4 Comments. Leave new

  • I am posting this email sent to me from Greg in western CT


    I took advantage of the warm weather yesterday to check on the bees and I am happy I did. I left a lot of honey for them last fall and I feed them granular sugar just to be sure they had enough this winter. As it turns out, the entire upper deep (on both hives) remains full of capped honey! They were so heavy it was not easy moving them around. That raised the problem the hive might be honey bound – so much stored honey there may not be sufficient room for the queen to lay to raise enough brood for a good harvest. I added a new deep with ten new frames to each colony. I left the bottom deep as is but those seemed pretty heavy as well, put the new deep on top of it and the deep full of honey on the very top. I kept the honey on top because I have heard wax moths can make a mess very quickly if it is stored in a shed or a garage.

    I did not look for either queen because I didn't have much time. Fortunately, both colonies have a lot of bees – far more than the original package I started with Aprill 11 last year. With a month to go I expect both will be substantially ahead of where I started last year. One colony has so many bees they started pouring out when I attempted to pick up a frame.

    I probably should leave them untouched for a month – I learned last year there benefits from benign neglect. However, since bees often build upwards better than out, I may take four frames of honey frams out of the top deep and swap them for the outside frames of the new deep. Last year my bees were reluctant to build out the outer frames – might make sense to put the honey frames there and open the core of the honey deep for more brood. We'll see.

    I now appreciate why some beekeepers use only mediums or use 8 rather than 10 frame boxes. 10 frame deeps full of honey are heavy and cumbersome to move around. It is waiting for back problems to be sure. I didn't notice it last year because all of my honey supers are mediums.

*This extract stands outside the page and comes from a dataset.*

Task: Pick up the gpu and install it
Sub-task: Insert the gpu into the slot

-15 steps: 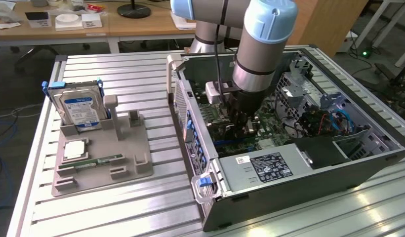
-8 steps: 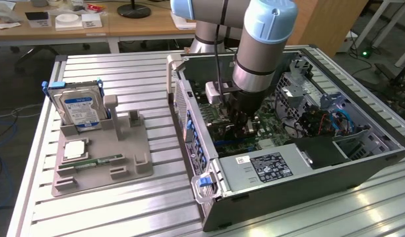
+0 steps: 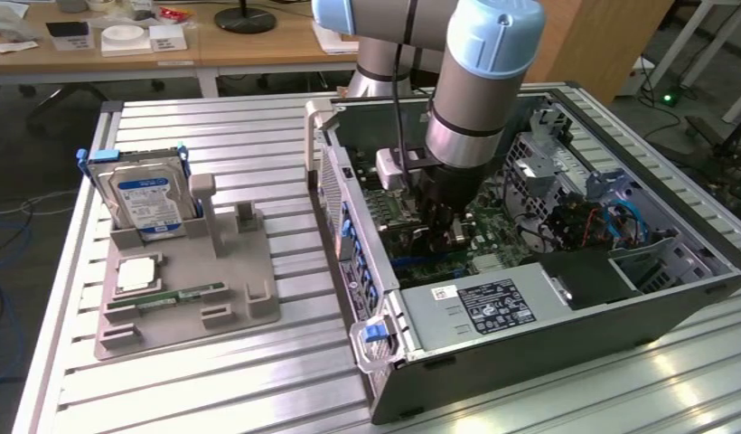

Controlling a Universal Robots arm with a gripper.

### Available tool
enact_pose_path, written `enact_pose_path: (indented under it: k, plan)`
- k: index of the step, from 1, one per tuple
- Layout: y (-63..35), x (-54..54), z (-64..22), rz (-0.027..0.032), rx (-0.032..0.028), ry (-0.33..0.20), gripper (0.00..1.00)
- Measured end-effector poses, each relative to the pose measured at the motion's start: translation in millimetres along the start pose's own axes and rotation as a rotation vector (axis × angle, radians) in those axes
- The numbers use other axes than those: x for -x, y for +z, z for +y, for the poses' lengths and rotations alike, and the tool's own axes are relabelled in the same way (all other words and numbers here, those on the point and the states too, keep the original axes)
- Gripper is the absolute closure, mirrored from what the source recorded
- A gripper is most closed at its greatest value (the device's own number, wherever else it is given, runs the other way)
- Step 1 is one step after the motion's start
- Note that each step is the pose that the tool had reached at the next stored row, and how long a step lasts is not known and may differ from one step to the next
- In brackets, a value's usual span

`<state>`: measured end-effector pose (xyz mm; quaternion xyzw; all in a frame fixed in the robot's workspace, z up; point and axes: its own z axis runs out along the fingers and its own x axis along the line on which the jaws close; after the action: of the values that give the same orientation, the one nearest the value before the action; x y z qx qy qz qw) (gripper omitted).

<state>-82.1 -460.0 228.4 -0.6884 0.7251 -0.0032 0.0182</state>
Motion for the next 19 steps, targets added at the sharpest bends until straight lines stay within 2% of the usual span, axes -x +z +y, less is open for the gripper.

    Other than not moving some of those frames around, I am happy where the hives are for early March. Pollen is abundant, nectar should be soon. If he weather remains good I expect the queens will push the workers to build out comb on the new frames very fast so she can lay eggs. My next worry will be swarms!

    Best of luck to you.


  • Greg,

    Sounds like our hives are similar, except I have fewer bees I think. But my boxes are very full of honey too. Rather than add another box, I added two new frames on either side of the cluster and removed two full frames of capped honey from the edges. I thought a whole box was too much extra space at this time for my smaller cluster. I'd say I have fewer bees than my original package last spring, but it's a month earlier still.

    I still amazed how much pollen and likely nectar too that they were coming back to the hive with.


  • Again, from Greg:


    Sounds like a good plan.

    I wish I had the time yesterday to sort of dig in to find the cluster but I worked and it was getting late when I got home. I'm reasonably happy with the current situation – now I hope I have the patience to just leave them alone for the rest of the month.


  • It's a pretty active time of year to leave them alone for a month. I'd be too curious.